PAP: Może wtedy, Pana zdaniem, wystąpić problem z pokorą?
M.S.: Tak. I problem z komfortem. A do tego dochodzi często wojna ego. Ja nigdy nie wyobrażałem sobie za bardzo, bym mógł związać się prywatnie z aktorką, czyli partnerką wykonującą ten sam zawód, bo pewnie bałbym się rywalizacji. Na pewno bałbym się, że pod jednym dachem byłoby zbyt dużo ego zgromadzonego na małej powierzchni. Trudno wtedy o poczucie, jak życie wygląda naprawdę. Nie oceniam kolegów z branży, którzy wiążą się z kimś z tego samego środowiska, bo w naszym środowisku jest wiele fantastycznych związków. Ja jednak bardzo potrzebuję kotwicy w normalnym życiu. Obawiam się, że gdybym związał się z kimś odrealnionym, jakim trochę ja jestem, to byśmy gdzieś odfrunęli.
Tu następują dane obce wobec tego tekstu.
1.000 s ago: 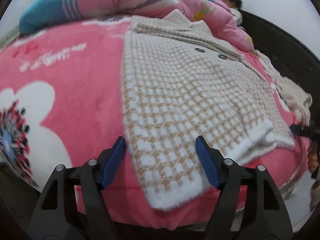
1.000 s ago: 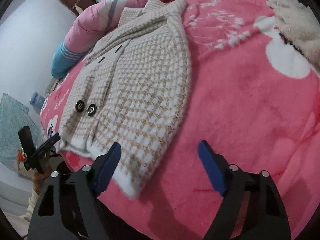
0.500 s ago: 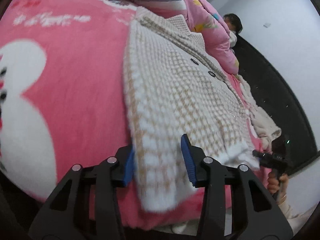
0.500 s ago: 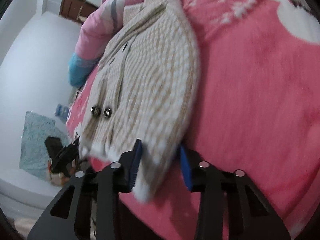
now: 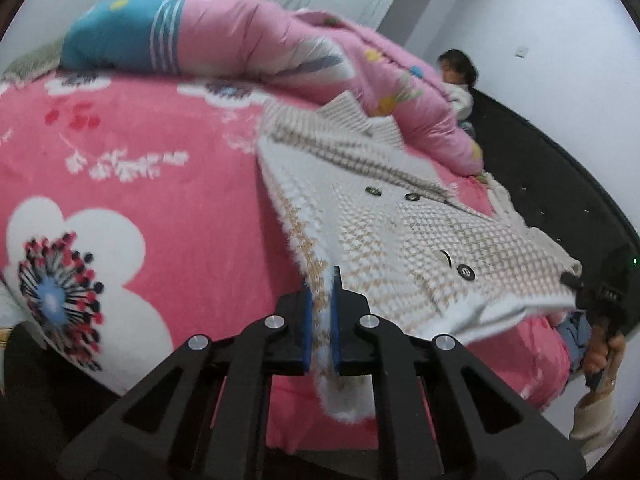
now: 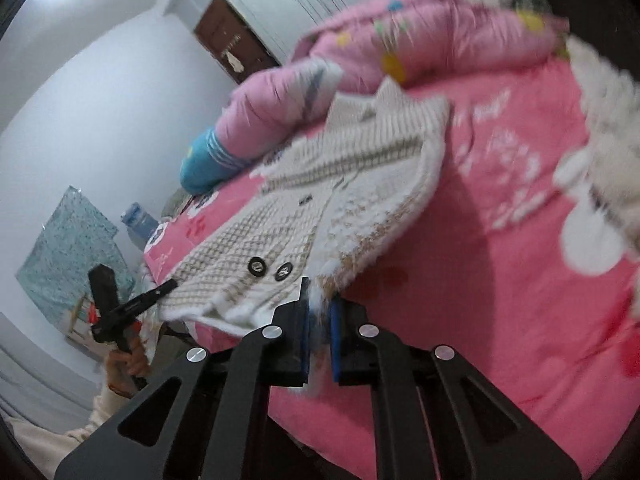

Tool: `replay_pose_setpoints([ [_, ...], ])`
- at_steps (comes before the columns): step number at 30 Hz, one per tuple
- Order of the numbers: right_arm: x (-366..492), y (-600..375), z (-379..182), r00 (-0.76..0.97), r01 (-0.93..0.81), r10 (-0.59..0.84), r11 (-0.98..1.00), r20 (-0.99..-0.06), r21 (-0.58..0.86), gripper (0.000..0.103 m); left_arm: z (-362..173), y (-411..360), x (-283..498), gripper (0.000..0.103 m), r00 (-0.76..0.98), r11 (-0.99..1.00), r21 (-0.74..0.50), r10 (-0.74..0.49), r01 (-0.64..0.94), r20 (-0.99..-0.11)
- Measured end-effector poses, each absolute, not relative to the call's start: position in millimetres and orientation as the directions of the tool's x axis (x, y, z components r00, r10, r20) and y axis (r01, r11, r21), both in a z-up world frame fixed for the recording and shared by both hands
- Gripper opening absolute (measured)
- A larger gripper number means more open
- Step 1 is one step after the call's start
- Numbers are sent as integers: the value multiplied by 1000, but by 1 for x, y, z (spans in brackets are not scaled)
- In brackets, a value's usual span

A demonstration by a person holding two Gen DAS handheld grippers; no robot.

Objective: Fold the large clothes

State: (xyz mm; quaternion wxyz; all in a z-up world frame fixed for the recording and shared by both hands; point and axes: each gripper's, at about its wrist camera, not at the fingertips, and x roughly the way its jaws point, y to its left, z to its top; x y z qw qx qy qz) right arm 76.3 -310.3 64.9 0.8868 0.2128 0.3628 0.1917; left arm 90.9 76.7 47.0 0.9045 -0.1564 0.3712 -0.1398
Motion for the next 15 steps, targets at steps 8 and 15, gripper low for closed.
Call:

PAP: Jeśli chodzi o komedie romantyczne: ma Pan swoje ulubione zagraniczne filmy z tego gatunku?
M.S.: Niekwestionowanym numerem jeden są dla mnie "Cztery wesela i pogrzeb". To film, na którym byłem w kinie chyba cztery razy, a potem w telewizji oglądałem go razy 40 i nie przestaje mnie wzruszać i śmieszyć. W ogóle brytyjskie komedie mają w sobie coś niezwykle wzruszającego. Brytyjczycy są chłodni, kanciaści, a jednocześnie w tym swoim zamknięciu emocjonalnym potrafią być wzruszający. Gdy widzę, jak w takim człowieku-kamieniu rodzi się uczucie, zawsze bardzo to na mnie działa i mocno dotyka.
Nasz film ma wątek, który pojawia się np. w innej brytyjskiej komedii, "Notting Hill": Kopciuszka i celebryty. Fajnie by było, gdybyśmy ogólnie szli z polskimi komediami w podobnym kierunku, jak Brytyjczycy, ale to oczywiście trudne, bo mówimy o najwybitniejszych filmach gatunku.